Deadline Calculator Guide for Minnesota
7 min read
Published March 22, 2026 • By DocketMath Team
What this calculator does
DocketMath’s Deadline Calculator for Minnesota (US-MN) helps you calculate a date deadline using a statute of limitations (SOL) framework applied in criminal matters.
For Minnesota, this guide focuses on the SOL tied to Minnesota Statutes § 628.26, which provides a 3-year period for certain offenses and proceedings.
Core rule used in this Minnesota calculator:
- Statute: Minnesota Statutes § 628.26
- SOL period: 3 years (with the calculator applying the standard timeframe)
Note: A deadline calculator is only as good as the inputs. If you enter the wrong event date (for example, the wrong “start date”), the output deadline will shift accordingly—even if the statute period is correct.
What counts as a “deadline” in the calculator
Depending on your workflow, you may be looking for a date like:
- the last day the SOL clock would allow a case to be initiated under § 628.26’s timeframe, or
- the end of the 3-year window used to evaluate timeliness under that statute.
Because this is a guide and not legal advice, treat the output as a date you can verify, not a final legal determination.
When to use it
Use DocketMath’s deadline tool when you need a quick, statute-based date outcome in a Minnesota matter where the relevant limitation period is 3 years under Minn. Stat. § 628.26.

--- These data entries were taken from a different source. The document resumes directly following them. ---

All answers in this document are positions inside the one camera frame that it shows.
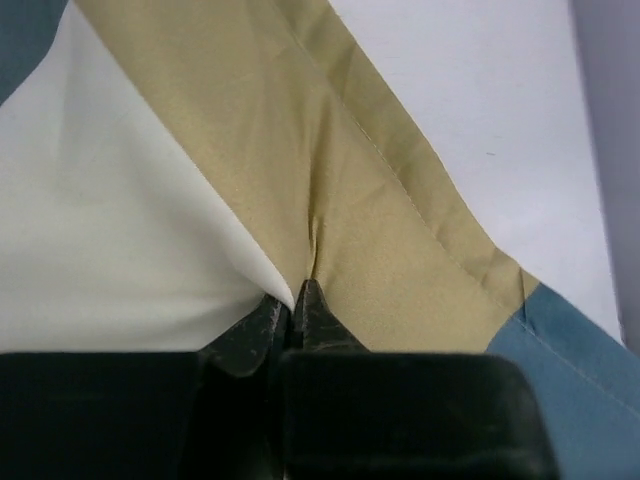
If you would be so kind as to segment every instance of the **blue stripe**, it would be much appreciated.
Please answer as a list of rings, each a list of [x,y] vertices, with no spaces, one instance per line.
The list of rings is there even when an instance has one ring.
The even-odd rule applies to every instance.
[[[42,61],[67,0],[0,0],[0,106]]]
[[[517,363],[563,478],[640,478],[640,359],[541,285],[488,351]]]

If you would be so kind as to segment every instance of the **white surface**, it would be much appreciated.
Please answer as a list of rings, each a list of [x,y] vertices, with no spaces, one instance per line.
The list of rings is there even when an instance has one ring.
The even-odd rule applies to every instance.
[[[0,353],[195,350],[284,279],[73,3],[0,108]]]
[[[497,245],[620,341],[565,0],[331,0]]]

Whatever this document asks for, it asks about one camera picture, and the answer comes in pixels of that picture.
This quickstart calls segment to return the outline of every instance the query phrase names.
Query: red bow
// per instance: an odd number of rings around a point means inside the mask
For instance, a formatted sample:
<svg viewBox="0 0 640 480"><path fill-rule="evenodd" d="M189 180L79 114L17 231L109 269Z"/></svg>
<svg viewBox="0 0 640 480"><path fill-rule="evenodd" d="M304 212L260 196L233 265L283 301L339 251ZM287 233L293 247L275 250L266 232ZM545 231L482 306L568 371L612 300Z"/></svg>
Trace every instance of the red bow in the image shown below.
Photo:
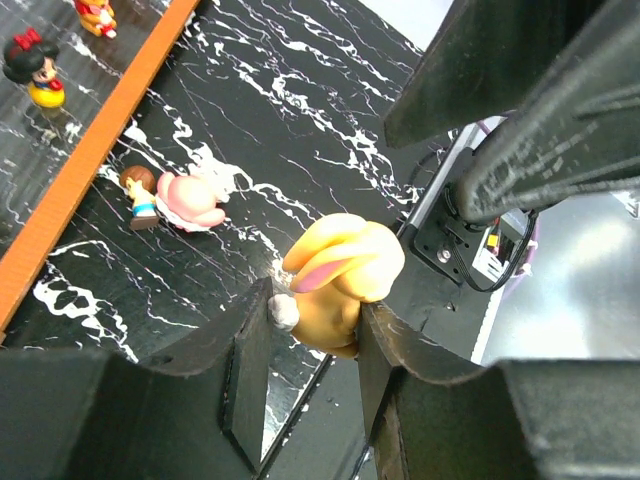
<svg viewBox="0 0 640 480"><path fill-rule="evenodd" d="M49 82L49 88L54 92L59 92L64 88L64 86L62 85L62 82L60 80L58 80L57 78L54 78Z"/></svg>
<svg viewBox="0 0 640 480"><path fill-rule="evenodd" d="M24 35L16 35L13 41L25 52L28 52L33 45L42 42L42 38L32 27L27 28Z"/></svg>

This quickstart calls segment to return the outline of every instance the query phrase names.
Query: orange divider
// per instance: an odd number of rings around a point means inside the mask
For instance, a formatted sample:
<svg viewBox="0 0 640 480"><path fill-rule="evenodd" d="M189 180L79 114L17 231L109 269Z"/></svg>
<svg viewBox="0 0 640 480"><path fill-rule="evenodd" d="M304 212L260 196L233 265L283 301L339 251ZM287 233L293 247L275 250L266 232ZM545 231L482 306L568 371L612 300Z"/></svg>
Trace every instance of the orange divider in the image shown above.
<svg viewBox="0 0 640 480"><path fill-rule="evenodd" d="M200 0L173 0L29 221L0 260L0 342L47 255L62 235Z"/></svg>

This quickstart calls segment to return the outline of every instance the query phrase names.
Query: brown hair
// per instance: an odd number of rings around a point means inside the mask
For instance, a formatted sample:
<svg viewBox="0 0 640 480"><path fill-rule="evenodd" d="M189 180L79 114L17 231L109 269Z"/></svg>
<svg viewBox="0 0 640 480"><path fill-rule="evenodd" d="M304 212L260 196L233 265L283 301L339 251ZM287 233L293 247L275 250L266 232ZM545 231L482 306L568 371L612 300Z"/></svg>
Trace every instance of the brown hair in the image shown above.
<svg viewBox="0 0 640 480"><path fill-rule="evenodd" d="M127 179L129 178L134 182L142 182L142 188L150 193L153 193L153 189L156 187L156 177L153 176L151 170L141 165L134 165L122 172L120 185L127 188Z"/></svg>

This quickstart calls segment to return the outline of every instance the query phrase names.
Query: cable
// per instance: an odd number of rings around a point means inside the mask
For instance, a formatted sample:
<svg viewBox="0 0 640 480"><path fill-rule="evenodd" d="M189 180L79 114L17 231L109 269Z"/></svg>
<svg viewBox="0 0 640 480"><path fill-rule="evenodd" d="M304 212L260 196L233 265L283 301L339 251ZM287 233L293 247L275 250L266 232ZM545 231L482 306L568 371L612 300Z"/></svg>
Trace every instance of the cable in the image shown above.
<svg viewBox="0 0 640 480"><path fill-rule="evenodd" d="M445 201L451 213L457 216L457 210L453 206L453 203L451 202L449 193L450 193L450 190L447 188L444 191ZM527 221L527 229L524 232L524 236L518 243L518 246L516 247L515 252L509 259L509 266L505 269L504 272L502 272L502 275L500 276L500 278L498 278L498 280L488 288L482 288L471 277L471 273L469 273L469 269L464 263L464 259L462 258L462 254L458 249L458 245L455 241L455 238L452 239L453 241L451 244L451 253L458 266L458 269L460 270L460 274L462 275L462 278L464 278L467 285L469 285L472 289L474 289L477 292L482 292L482 293L495 292L496 290L501 289L509 281L509 279L513 277L513 274L515 273L516 269L518 268L518 264L520 263L520 259L527 251L527 246L529 245L529 241L531 240L531 236L533 235L533 231L535 229L536 222L538 220L538 212L536 212L535 210L532 210L529 212L528 217L529 219Z"/></svg>
<svg viewBox="0 0 640 480"><path fill-rule="evenodd" d="M484 133L485 135L489 135L491 133L491 129L487 127L487 124L484 123L484 120L478 120L476 122L476 125L480 127L480 130L482 130L482 133Z"/></svg>
<svg viewBox="0 0 640 480"><path fill-rule="evenodd" d="M426 170L424 168L424 166L431 160L433 160L434 158L438 158L438 151L437 150L430 150L428 151L424 157L422 157L420 159L420 161L418 161L418 163L416 164L415 167L413 167L413 170L411 171L411 174L409 175L409 179L407 180L407 183L405 184L408 187L411 188L415 188L416 187L416 181L418 179L418 175L420 175L421 172L426 172L429 170ZM415 206L416 202L407 202L407 208L406 208L406 215L408 216L411 213L411 210L413 209L413 207ZM400 228L402 227L402 224L404 222L407 221L407 217L404 217L403 215L400 215L398 217L396 217L395 221L393 222L393 224L391 225L391 230L394 233L398 233L398 231L400 230Z"/></svg>

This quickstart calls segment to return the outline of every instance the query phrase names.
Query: pink inner ear
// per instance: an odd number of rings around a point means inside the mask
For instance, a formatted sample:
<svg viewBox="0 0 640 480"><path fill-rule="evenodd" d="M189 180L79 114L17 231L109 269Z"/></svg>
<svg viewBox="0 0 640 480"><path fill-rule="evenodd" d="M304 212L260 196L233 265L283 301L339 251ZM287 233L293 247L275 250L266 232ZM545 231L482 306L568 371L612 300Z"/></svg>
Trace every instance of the pink inner ear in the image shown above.
<svg viewBox="0 0 640 480"><path fill-rule="evenodd" d="M296 293L309 293L315 290L326 278L331 277L331 274L340 268L347 260L336 260L335 262L325 263L320 267L312 270L306 277L298 283Z"/></svg>

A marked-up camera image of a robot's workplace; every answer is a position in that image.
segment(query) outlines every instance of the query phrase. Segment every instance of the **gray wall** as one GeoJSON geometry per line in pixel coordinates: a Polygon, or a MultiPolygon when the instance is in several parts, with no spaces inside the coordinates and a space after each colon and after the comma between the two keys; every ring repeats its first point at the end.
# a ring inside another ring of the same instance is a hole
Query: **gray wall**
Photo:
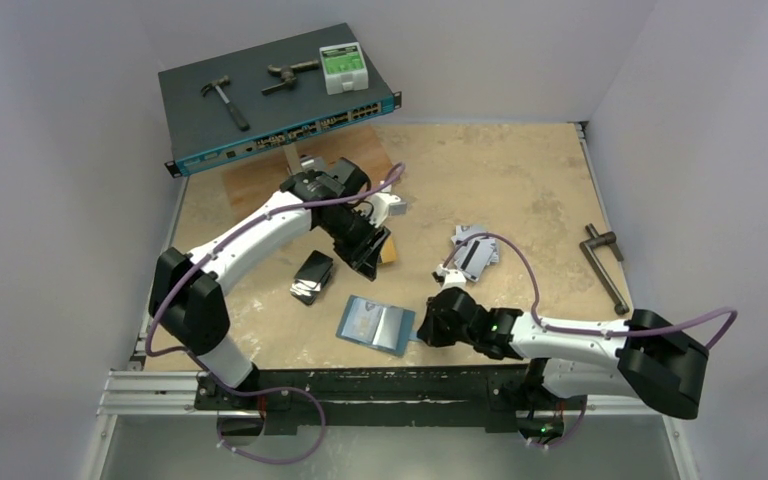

This is especially useful when you’re working with facts like:
- a known offense date (or other event date you intend as the SOL start date),
- a specific deadline you need to compute for internal tracking,
- multiple similar matters where manual calculation would be error-prone.
Typical triggers that make the tool worth using
Check whether your situation fits the following workflow:
Warning: Even within a single statute section like § 628.26, there may be exceptions and different accrual rules depending on the offense classification and case facts. A calculator won’t replace a legal review—use it to reduce manual date math mistakes.
Step-by-step example
Below is a practical walk-through showing how the DocketMath deadline calculator behaves in a Minnesota context using Minnesota Statutes § 628.26 (3-year SOL period).
Scenario: computing the end of a 3-year window
Let’s say you want to calculate the SOL end date based on:
- Start date (SOL clock begins): March 15, 2022
- SOL period: 3 years under Minn. Stat. § 628.26
Step 1: Enter the start date
In DocketMath’s Deadline Calculator (/tools/deadline):
- Put in March 15, 2022 as the date the clock starts.
Step 2: Select or confirm the statute window
The tool is configured for Minnesota’s § 628.26 framework:
- 3 years
So the calculator will compute:
- March 15, 2025 as the end of the 3-year period.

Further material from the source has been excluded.